# EXERCISE BRIEF
Copy out the data in full and exactly, passing over the pictures.

# SUPPLIED MATERIAL
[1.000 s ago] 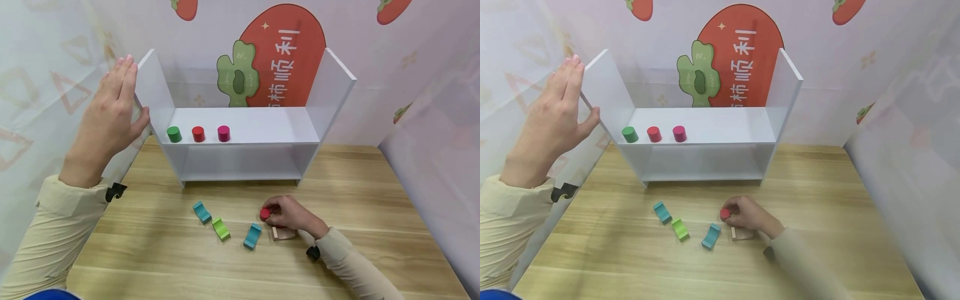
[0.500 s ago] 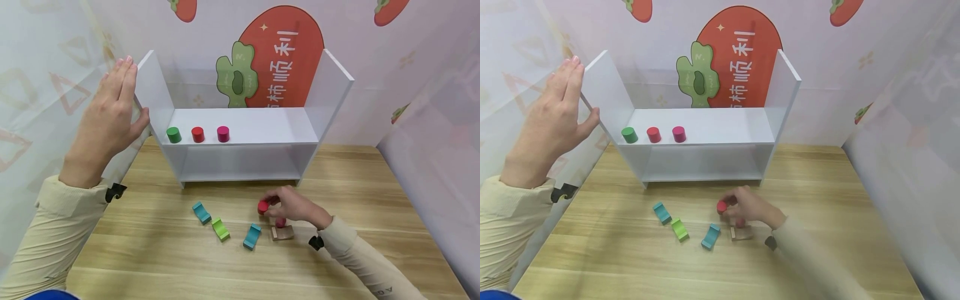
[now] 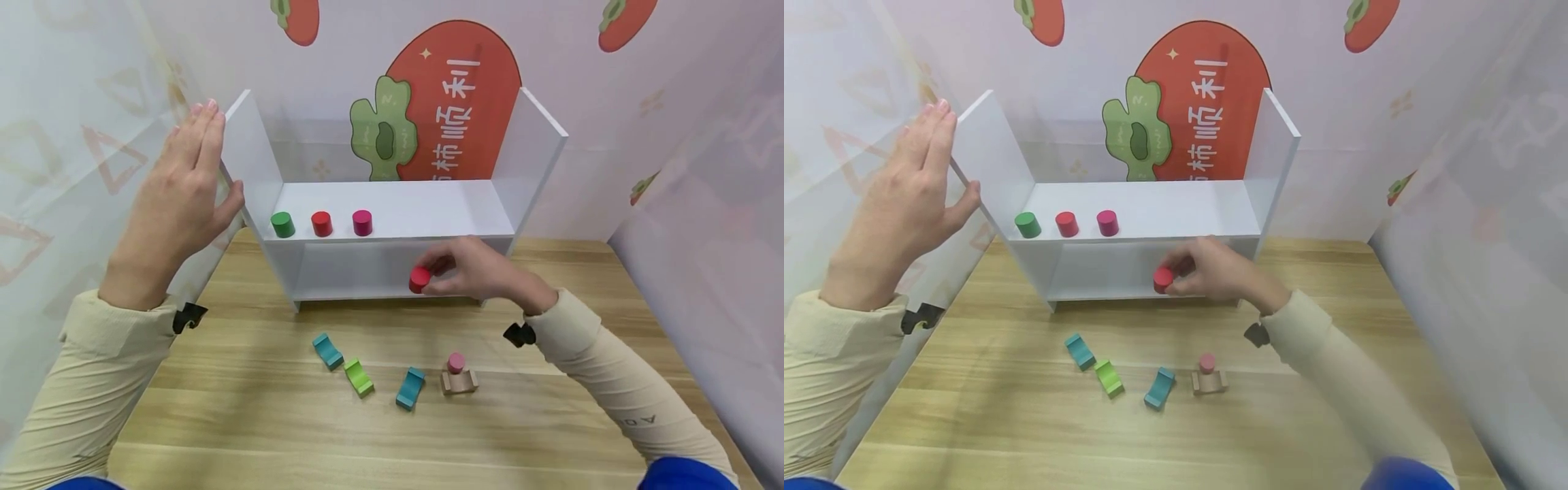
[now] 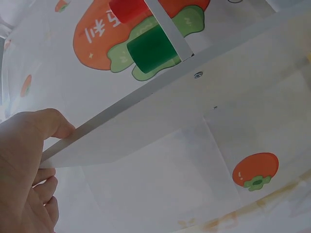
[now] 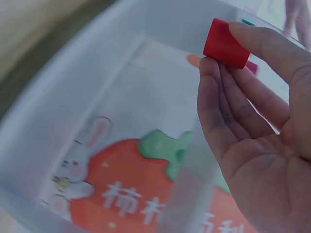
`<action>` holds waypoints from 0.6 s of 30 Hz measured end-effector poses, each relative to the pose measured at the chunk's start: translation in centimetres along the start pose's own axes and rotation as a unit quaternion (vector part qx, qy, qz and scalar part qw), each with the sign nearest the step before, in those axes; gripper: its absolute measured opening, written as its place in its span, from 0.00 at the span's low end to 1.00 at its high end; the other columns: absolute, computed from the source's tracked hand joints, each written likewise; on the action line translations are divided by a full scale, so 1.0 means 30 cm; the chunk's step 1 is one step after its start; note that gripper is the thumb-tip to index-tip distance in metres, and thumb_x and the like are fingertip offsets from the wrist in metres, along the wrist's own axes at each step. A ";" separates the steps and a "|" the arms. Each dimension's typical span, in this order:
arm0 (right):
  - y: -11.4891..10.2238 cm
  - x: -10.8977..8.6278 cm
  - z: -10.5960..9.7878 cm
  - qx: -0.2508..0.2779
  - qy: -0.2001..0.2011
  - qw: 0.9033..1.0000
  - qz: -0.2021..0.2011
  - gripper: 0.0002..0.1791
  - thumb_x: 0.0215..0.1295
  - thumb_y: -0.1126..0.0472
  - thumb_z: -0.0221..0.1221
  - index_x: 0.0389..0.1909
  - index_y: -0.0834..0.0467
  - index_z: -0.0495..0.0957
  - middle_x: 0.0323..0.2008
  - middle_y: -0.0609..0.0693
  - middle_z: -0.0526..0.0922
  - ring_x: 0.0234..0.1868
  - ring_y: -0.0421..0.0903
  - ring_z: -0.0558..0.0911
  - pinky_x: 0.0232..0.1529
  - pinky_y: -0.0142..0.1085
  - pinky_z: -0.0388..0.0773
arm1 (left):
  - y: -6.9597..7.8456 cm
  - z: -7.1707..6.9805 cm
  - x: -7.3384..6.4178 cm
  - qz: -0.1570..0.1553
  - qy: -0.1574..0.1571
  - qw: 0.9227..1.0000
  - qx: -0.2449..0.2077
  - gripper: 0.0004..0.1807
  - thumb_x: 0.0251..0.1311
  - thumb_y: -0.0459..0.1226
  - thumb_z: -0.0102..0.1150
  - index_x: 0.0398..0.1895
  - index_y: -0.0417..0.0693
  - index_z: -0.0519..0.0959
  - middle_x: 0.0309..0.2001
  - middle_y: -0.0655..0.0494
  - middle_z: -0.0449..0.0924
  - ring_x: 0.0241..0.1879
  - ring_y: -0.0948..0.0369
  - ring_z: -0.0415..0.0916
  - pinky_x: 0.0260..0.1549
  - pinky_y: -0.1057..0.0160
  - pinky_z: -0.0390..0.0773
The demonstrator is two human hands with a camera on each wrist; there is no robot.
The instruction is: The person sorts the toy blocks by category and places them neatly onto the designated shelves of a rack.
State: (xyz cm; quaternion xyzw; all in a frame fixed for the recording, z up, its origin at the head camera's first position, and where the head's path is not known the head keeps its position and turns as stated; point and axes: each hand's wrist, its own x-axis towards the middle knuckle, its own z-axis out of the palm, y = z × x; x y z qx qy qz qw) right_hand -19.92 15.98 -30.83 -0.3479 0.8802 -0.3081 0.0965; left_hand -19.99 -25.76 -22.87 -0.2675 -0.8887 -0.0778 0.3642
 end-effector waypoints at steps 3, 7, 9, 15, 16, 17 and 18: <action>-0.040 0.025 -0.052 0.008 -0.003 1.000 0.000 0.17 0.60 0.63 0.75 0.51 0.55 0.89 0.44 0.46 0.90 0.46 0.43 0.89 0.55 0.42 0.88 | 0.000 0.001 -0.001 0.001 -0.002 1.000 0.002 0.44 0.64 0.30 0.60 0.83 0.33 0.54 0.84 0.37 0.54 0.84 0.42 0.52 0.83 0.42 0.52; -0.082 0.061 -0.106 0.021 -0.004 1.000 -0.012 0.17 0.60 0.63 0.75 0.50 0.56 0.88 0.44 0.48 0.91 0.45 0.43 0.88 0.56 0.39 0.88 | 0.000 0.001 -0.002 -0.001 -0.005 1.000 0.004 0.44 0.65 0.30 0.60 0.83 0.34 0.54 0.84 0.38 0.54 0.84 0.42 0.52 0.83 0.42 0.52; -0.096 0.079 -0.127 0.022 -0.003 1.000 -0.015 0.16 0.61 0.63 0.75 0.50 0.55 0.89 0.43 0.48 0.91 0.44 0.43 0.89 0.55 0.38 0.88 | -0.001 0.000 -0.002 -0.001 -0.005 1.000 0.005 0.44 0.65 0.30 0.60 0.83 0.34 0.54 0.84 0.38 0.54 0.84 0.42 0.52 0.83 0.43 0.52; -0.118 0.126 -0.165 0.025 0.001 1.000 -0.011 0.14 0.61 0.61 0.75 0.48 0.54 0.89 0.43 0.48 0.91 0.43 0.43 0.90 0.54 0.37 0.88 | -0.003 0.000 -0.004 -0.001 -0.003 1.000 0.003 0.44 0.65 0.30 0.60 0.83 0.34 0.54 0.84 0.38 0.55 0.84 0.42 0.52 0.83 0.42 0.53; -0.121 0.133 -0.170 0.024 0.002 1.000 -0.009 0.14 0.61 0.60 0.75 0.48 0.53 0.89 0.42 0.48 0.91 0.43 0.43 0.90 0.53 0.37 0.88 | -0.004 -0.001 -0.004 -0.001 -0.002 1.000 0.002 0.44 0.65 0.31 0.60 0.83 0.34 0.54 0.84 0.38 0.55 0.84 0.42 0.52 0.83 0.41 0.52; -0.123 0.139 -0.174 0.021 0.003 1.000 -0.006 0.14 0.61 0.60 0.75 0.48 0.53 0.90 0.42 0.48 0.91 0.43 0.43 0.90 0.52 0.37 0.88 | -0.004 -0.001 -0.004 -0.001 -0.002 1.000 0.002 0.44 0.65 0.31 0.60 0.83 0.34 0.54 0.84 0.38 0.54 0.84 0.42 0.52 0.83 0.42 0.52; -0.124 0.144 -0.178 0.016 0.005 1.000 -0.001 0.14 0.61 0.59 0.75 0.48 0.52 0.90 0.42 0.47 0.91 0.42 0.43 0.90 0.52 0.37 0.88 | -0.004 -0.002 -0.004 0.000 -0.001 1.000 0.002 0.44 0.65 0.31 0.60 0.83 0.34 0.54 0.84 0.38 0.54 0.84 0.42 0.52 0.83 0.42 0.52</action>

# SOLUTION FOR THIS PROBLEM
[1.000 s ago] 
[0.500 s ago] 
[now] 
[now] 
[now] 
`<action>` holds waypoints from 0.6 s of 30 Hz measured end-effector poses, each relative to the pose measured at the chunk's start: translation in centimetres along the start pose's own axes and rotation as a unit quaternion (vector part qx, qy, qz and scalar part qw), each with the sign nearest the step before, in those axes; gripper: its absolute measured opening, written as its place in its span, from 0.00 at the span's low end to 1.00 at its high end; the other columns: absolute, computed from the source's tracked hand joints, each written likewise; on the action line translations are divided by a full scale, so 1.0 means 30 cm; the chunk's step 1 is one step after its start; note that gripper is the thumb-tip to index-tip distance in metres, and thumb_x and the like are fingertip offsets from the wrist in metres, along the wrist's own axes at each step. A ";" separates the steps and a "|" the arms. Each dimension's typical span, in this order:
arm0 (right):
  - y: -11.4891..10.2238 cm
  - x: -10.8977..8.6278 cm
  - z: -10.5960..9.7878 cm
  - qx: -0.2508..0.2779
  - qy: -0.2001..0.2011
  - qw: 0.9033..1.0000
  - qz: -0.2021..0.2011
  - gripper: 0.0002..0.1791
  - thumb_x: 0.0215..0.1295
  - thumb_y: -0.1126..0.0472
  - thumb_z: -0.0221..0.1221
  - index_x: 0.0389..0.1909
  - index_y: -0.0834..0.0467
  - index_z: -0.0495..0.0957
  - middle_x: 0.0323..0.2008
  - middle_y: -0.0609..0.0693
  - middle_z: -0.0526..0.0922
  - ring_x: 0.0234..0.1868
  - ring_y: -0.0421..0.0903
  - ring_z: -0.0558..0.0911
  - pinky_x: 0.0232..0.1529
  - pinky_y: -0.0142..0.1085
  - pinky_z: -0.0388..0.0773
arm1 (left):
  - y: -6.9597..7.8456 cm
  - z: -7.1707..6.9805 cm
  - x: -7.3384..6.4178 cm
  - qz: -0.1570..0.1553
  - qy: -0.1574..0.1571
  - qw: 0.9227..1.0000
  - qx: -0.2449..0.2077
  - gripper: 0.0004..0.1807
  - thumb_x: 0.0251..0.1311
  - thumb_y: -0.0459..0.1226
  - thumb_z: -0.0102..0.1150
  - index_x: 0.0398..0.1895
  - index_y: -0.0417..0.0693
  - index_z: -0.0519..0.0959
  - middle_x: 0.0309..0.2001
  - middle_y: -0.0655..0.0494
  - middle_z: -0.0449..0.0924
  - ring_x: 0.0241..0.1879
  - ring_y: -0.0948..0.0369
  - ring_z: -0.0415..0.0916
  - pinky_x: 0.0260..0.1549
  - pinky_y: -0.1057..0.0160
  - pinky_z: -0.0390..0.0773
The demonstrator is two human hands with a camera on each wrist; there is no robot.
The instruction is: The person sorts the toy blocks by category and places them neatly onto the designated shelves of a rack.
State: (xyz cm; quaternion xyzw; all in a frame fixed for the recording, z up, its origin at the head camera's first position, and where the head's path is not known the head keeps its position and turns as stated; point and axes: each hand's wrist, its own x-axis towards the middle knuckle, its own z-axis out of the palm, y = z × x; x y z qx qy qz qw) right_hand -19.92 15.98 -30.83 -0.3479 0.8802 -0.3081 0.0965; left_hand -19.99 -25.76 -22.87 -0.2675 -0.8887 -0.0778 0.3642
 end-effector waypoints at steps 3, 7, 9, 15, 16, 17 and 18: <action>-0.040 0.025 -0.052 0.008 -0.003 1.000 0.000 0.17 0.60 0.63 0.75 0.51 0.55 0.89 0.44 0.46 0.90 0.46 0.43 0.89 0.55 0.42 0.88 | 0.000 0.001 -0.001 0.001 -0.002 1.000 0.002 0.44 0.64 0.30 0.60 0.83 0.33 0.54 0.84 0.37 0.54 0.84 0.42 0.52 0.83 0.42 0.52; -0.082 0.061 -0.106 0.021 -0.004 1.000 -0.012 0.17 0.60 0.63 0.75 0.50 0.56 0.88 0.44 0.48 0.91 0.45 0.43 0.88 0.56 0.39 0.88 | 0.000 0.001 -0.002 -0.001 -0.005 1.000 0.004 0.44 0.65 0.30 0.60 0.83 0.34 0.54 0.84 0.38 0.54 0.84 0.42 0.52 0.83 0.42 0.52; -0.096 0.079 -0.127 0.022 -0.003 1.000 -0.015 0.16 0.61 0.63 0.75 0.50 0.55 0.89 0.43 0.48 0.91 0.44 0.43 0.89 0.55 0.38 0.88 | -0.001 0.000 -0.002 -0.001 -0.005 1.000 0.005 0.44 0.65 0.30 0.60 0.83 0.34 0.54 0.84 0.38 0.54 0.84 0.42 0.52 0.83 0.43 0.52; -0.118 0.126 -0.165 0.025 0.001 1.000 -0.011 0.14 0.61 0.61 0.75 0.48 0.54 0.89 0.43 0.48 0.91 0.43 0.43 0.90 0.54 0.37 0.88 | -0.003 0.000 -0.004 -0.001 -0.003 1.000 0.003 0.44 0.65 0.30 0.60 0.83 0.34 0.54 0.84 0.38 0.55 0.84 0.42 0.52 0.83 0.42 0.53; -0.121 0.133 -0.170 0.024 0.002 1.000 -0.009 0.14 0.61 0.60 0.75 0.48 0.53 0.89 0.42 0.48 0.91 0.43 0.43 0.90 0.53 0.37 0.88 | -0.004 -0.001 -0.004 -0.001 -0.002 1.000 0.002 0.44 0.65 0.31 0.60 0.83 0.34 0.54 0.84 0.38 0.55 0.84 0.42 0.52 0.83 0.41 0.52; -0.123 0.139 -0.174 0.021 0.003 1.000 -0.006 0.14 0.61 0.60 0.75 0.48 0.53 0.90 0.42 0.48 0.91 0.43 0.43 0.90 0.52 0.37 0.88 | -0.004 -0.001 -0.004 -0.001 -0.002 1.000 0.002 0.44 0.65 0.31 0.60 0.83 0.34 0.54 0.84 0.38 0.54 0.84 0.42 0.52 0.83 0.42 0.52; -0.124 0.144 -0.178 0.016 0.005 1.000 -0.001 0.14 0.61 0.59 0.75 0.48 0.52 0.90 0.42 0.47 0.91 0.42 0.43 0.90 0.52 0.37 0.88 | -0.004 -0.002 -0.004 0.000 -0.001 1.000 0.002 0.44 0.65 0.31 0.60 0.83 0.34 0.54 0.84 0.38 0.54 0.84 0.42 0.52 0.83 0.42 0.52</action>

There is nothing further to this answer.